Exercise aim:
Please output exactly the lines below, starting at the line that has "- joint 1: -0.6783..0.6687" and ending at the line that has "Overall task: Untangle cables", both included; leave out all pictures and include nothing else.

================================

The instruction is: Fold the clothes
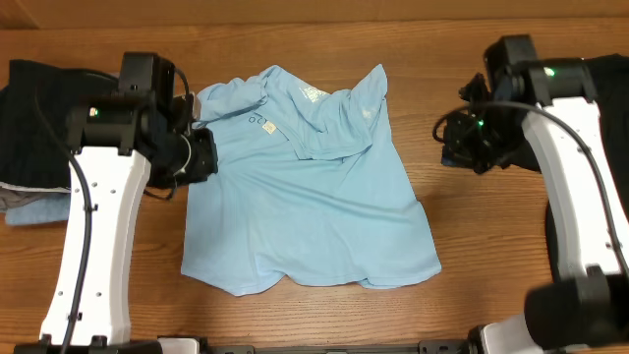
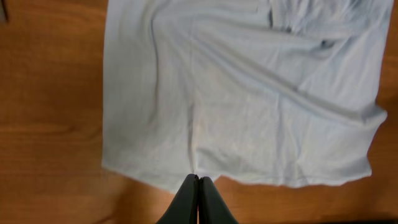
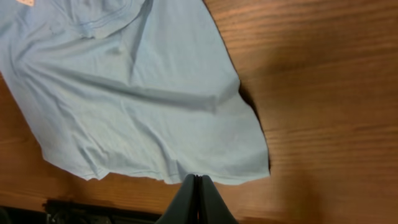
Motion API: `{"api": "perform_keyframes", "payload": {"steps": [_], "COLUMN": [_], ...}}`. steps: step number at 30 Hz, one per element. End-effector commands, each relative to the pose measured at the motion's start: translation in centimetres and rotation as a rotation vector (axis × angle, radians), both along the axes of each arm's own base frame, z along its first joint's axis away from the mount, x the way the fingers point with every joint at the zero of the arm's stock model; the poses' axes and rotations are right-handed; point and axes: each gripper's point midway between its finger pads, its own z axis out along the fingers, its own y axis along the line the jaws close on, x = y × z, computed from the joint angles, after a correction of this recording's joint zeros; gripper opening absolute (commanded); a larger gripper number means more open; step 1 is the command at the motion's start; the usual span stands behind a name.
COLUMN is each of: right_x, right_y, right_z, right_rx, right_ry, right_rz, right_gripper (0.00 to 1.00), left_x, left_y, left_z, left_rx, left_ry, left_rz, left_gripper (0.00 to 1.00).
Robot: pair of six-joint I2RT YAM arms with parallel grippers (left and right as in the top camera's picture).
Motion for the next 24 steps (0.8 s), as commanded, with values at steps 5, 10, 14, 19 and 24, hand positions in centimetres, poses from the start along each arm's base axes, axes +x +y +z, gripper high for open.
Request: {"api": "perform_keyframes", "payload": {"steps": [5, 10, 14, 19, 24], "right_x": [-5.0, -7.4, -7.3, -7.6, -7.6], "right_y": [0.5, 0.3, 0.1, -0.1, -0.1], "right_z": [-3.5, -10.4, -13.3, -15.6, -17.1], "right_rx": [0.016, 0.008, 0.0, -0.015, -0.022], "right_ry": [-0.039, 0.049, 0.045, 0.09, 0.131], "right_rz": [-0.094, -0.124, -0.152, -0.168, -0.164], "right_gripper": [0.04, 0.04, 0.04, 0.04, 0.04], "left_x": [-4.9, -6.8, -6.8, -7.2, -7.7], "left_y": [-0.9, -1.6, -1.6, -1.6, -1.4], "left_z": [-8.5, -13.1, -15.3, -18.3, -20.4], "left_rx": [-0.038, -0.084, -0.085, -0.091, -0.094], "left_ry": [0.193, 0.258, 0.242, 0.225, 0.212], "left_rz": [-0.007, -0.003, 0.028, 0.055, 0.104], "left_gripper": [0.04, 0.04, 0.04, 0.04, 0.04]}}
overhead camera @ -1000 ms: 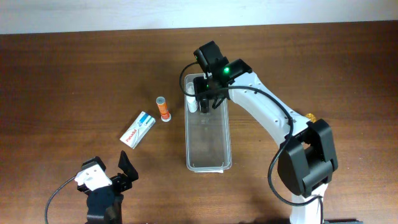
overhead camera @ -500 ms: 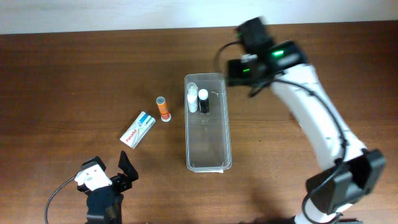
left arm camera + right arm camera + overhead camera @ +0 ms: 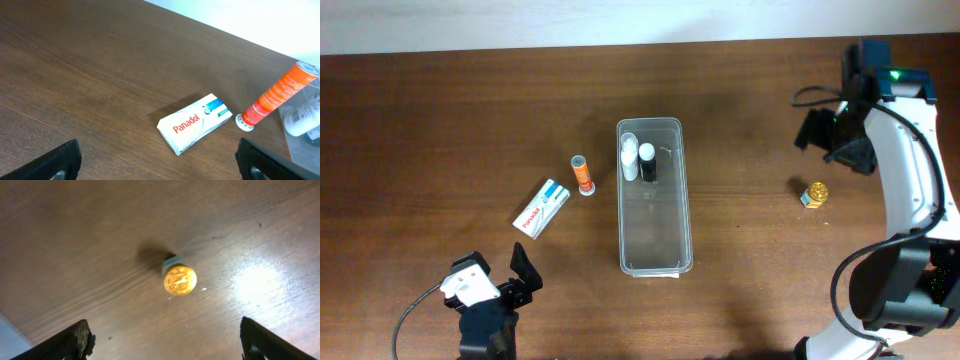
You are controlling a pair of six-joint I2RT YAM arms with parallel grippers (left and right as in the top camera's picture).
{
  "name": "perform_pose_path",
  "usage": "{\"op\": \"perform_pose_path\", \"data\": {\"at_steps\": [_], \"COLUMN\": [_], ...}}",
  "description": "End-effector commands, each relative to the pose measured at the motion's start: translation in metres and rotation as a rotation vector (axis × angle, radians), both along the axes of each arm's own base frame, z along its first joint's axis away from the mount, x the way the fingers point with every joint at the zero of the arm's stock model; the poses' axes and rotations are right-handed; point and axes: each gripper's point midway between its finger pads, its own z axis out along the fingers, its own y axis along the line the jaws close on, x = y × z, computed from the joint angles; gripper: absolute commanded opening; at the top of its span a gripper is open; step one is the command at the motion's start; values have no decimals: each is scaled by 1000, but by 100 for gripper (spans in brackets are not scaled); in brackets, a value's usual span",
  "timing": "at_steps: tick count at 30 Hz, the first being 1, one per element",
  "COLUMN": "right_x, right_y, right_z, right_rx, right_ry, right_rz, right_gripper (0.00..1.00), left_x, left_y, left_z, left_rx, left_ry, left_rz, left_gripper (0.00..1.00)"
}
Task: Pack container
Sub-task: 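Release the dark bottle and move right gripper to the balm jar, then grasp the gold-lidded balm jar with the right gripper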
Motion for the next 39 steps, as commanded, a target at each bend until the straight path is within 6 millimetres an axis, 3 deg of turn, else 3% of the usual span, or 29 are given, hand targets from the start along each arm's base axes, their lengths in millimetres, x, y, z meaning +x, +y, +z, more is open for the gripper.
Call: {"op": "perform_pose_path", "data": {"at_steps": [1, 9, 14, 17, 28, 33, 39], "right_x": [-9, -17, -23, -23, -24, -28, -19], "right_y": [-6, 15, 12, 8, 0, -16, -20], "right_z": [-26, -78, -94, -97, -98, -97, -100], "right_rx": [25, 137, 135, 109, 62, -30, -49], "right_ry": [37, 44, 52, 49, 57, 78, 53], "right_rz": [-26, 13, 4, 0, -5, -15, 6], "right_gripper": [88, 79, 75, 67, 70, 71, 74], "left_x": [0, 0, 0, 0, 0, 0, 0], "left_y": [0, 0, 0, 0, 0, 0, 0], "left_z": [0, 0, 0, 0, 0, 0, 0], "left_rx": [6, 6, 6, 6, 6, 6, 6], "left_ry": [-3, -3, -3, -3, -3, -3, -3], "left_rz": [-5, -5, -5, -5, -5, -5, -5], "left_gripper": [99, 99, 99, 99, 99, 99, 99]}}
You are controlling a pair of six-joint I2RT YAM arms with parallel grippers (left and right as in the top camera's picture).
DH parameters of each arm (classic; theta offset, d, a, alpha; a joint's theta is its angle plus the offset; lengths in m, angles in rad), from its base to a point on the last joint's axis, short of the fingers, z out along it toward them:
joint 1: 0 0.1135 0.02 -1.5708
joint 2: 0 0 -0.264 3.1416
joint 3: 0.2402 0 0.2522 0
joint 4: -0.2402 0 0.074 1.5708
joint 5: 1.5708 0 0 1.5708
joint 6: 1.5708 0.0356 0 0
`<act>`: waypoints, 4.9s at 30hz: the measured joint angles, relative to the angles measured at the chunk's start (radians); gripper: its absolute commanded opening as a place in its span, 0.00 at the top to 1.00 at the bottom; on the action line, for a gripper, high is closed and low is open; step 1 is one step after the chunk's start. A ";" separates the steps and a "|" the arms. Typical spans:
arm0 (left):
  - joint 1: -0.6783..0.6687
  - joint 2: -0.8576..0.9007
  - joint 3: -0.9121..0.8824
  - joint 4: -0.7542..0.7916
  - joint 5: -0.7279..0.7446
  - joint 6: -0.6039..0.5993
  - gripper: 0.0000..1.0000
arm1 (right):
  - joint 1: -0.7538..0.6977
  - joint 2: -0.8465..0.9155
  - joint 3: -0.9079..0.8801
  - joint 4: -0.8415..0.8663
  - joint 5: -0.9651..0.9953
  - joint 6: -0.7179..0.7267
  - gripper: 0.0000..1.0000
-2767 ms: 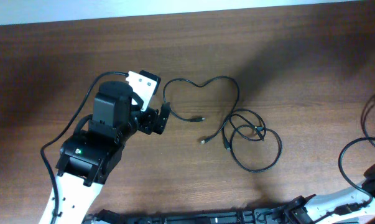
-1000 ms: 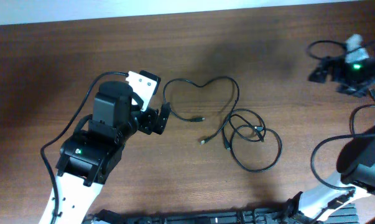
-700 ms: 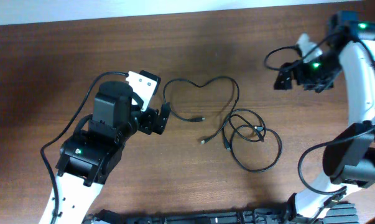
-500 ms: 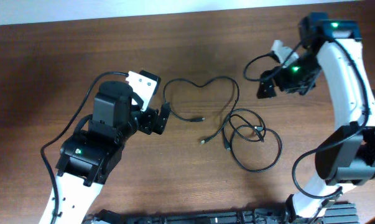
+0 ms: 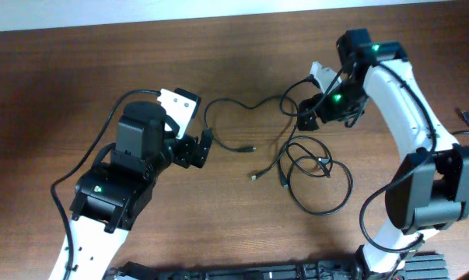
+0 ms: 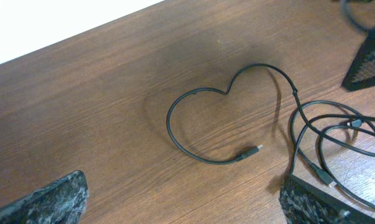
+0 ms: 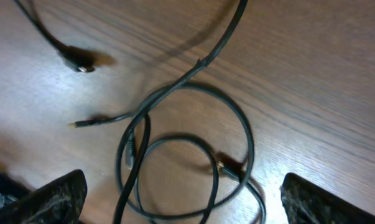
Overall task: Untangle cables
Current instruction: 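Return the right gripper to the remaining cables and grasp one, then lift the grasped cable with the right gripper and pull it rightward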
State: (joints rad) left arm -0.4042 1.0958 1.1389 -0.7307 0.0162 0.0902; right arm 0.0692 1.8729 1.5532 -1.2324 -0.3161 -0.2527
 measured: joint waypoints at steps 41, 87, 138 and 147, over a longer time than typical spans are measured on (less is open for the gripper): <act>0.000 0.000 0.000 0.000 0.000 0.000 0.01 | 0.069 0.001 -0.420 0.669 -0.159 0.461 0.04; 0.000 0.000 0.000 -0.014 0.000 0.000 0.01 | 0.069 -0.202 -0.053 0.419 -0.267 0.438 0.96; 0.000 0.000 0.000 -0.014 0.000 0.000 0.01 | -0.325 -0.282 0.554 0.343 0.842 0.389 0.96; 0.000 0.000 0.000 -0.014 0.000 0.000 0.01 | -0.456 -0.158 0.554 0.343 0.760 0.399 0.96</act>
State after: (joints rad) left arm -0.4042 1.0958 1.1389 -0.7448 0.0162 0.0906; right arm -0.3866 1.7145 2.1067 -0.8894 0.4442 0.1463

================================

Response to the exercise:
  - joint 1: -0.6783..0.6687
  - joint 2: -0.8576..0.9007
  - joint 3: -0.9121..0.8824
  - joint 4: -0.7542..0.7916
  - joint 5: -0.7279..0.7446
  - joint 6: -0.6039..0.5993
  - gripper: 0.0000..1.0000
arm1 (right):
  - joint 1: -0.7538..0.6977
  - joint 2: -0.8465..0.9155
  - joint 3: -0.9079..0.8801
  - joint 4: -0.8415..0.8663
  - joint 5: -0.9651..0.9953
  - joint 6: -0.7179..0.7267
  - gripper: 0.0000..1.0000
-2767 ms: 
-1000 ms: 
-700 ms: 
-500 ms: 
+0 ms: 
+0 ms: 
+0 ms: 
Overall task: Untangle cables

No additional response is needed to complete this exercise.